変化は妊娠初期から始まり、中期から後期にかけて顕著になります。体重増加や子宮の増大は後半に集中するため、同じ運動でも妊娠週数によって負担が変わる点に注意します。
循環器系の変化
妊娠中は循環血液量が増加し、心拍出量も高まります。安静時心拍数もやや上昇する傾向があり、心臓は普段より大きな仕事をしています。
- 循環血液量が増え、心拍出量が増加する
- 安静時心拍数がやや上がりやすい
- 仰向けで子宮が大血管を圧迫し、めまいや気分不良が起きることがある(仰臥位低血圧)
呼吸器系の変化
子宮の増大により横隔膜が押し上げられ、肺の容量配分が変わります。一方でホルモンの影響で換気量が増えるため、軽い運動でも息切れを感じやすくなります。
「息が上がりやすい」のは異常ではなく正常な適応であることが多いですが、安静時の強い息苦しさは医療機関への相談が必要なサインです。
代謝とエネルギーの変化
妊娠中は胎児への栄養供給のために代謝が変化し、血糖の調整も影響を受けます。後半になるほど必要なエネルギーは増えますが、過度な増加は妊娠合併症のリスクにつながるため、医療者の管理下での体重管理が基本です。
骨格・靭帯と姿勢の変化
ホルモンの影響で靭帯がゆるみやすくなり、関節の安定性が一時的に低下します。さらにお腹が大きくなることで重心が前方に移動し、腰椎の前弯が強まりやすくなります。
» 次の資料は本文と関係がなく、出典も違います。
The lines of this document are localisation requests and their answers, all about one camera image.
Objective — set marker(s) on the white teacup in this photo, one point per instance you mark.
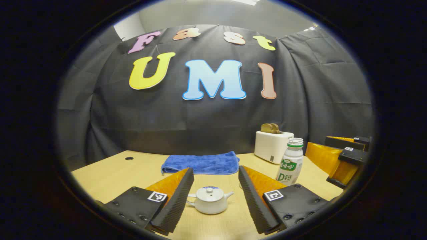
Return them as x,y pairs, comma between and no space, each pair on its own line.
210,207

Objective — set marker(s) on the white water bottle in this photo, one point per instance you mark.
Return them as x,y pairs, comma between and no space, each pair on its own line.
289,166

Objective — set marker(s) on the brown toast slice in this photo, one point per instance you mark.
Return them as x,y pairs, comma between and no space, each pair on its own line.
277,128
266,128

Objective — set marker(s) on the ceiling light panel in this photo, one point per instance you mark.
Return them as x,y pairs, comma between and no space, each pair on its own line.
247,1
313,27

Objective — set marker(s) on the blue towel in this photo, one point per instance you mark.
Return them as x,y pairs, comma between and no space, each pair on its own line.
200,163

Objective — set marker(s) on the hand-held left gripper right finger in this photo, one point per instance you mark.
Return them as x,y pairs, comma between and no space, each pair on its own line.
253,203

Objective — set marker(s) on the white toaster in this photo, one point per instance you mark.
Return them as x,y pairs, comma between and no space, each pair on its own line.
272,146

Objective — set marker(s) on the black backdrop cloth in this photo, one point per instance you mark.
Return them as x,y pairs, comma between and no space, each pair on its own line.
200,116

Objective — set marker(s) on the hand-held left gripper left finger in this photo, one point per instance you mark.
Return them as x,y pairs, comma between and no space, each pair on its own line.
176,203

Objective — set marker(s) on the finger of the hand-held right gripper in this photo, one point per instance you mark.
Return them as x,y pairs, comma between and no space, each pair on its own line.
343,143
322,156
これにより腰痛や骨盤帯の痛みが生じやすくなります。運動指導では関節を急にひねる動作や不安定な姿勢を避け、安定した支持基底面での動作を優先します。
運動指導への示唆
これらの変化を踏まえ、運動強度は本人の主観的なきつさ(会話ができる程度か)を重視して調整します。妊娠週数や合併症の有無で適否は変わるため、必ず主治医・助産師の方針を確認したうえで支援することが前提です。
医療免責
本記事は教育目的の学習コンテンツです。診断・治療行為を代替するものではありません。痛み・しびれ・急性外傷・発熱・進行性の症状や、医師から運動制限を受けている場合は、自己判断で進めず医師・国家資格者にご相談ください。
よくある質問
妊娠中に息切れしやすいのは問題ですか。
軽い運動での息切れは妊娠の正常な適応であることが多いです。ただし安静時の強い息苦しさや胸痛を伴う場合は、すぐに医療機関へ相談してください。
仰向けの運動は避けるべきですか。
妊娠中期以降は仰向けで子宮が大血管を圧迫し、めまいなどが起こることがあります。気分不良があれば横向きに変えるなど、姿勢の選択に配慮します。具体的な可否は主治医に確認してください。
妊娠中の体重はどのくらい増えてよいですか。
適切な増加量は妊娠前の体格などで異なり、医療者が個別に判断します。運動指導者が独自に目標値を設定するのではなく、主治医の方針に沿って支援します。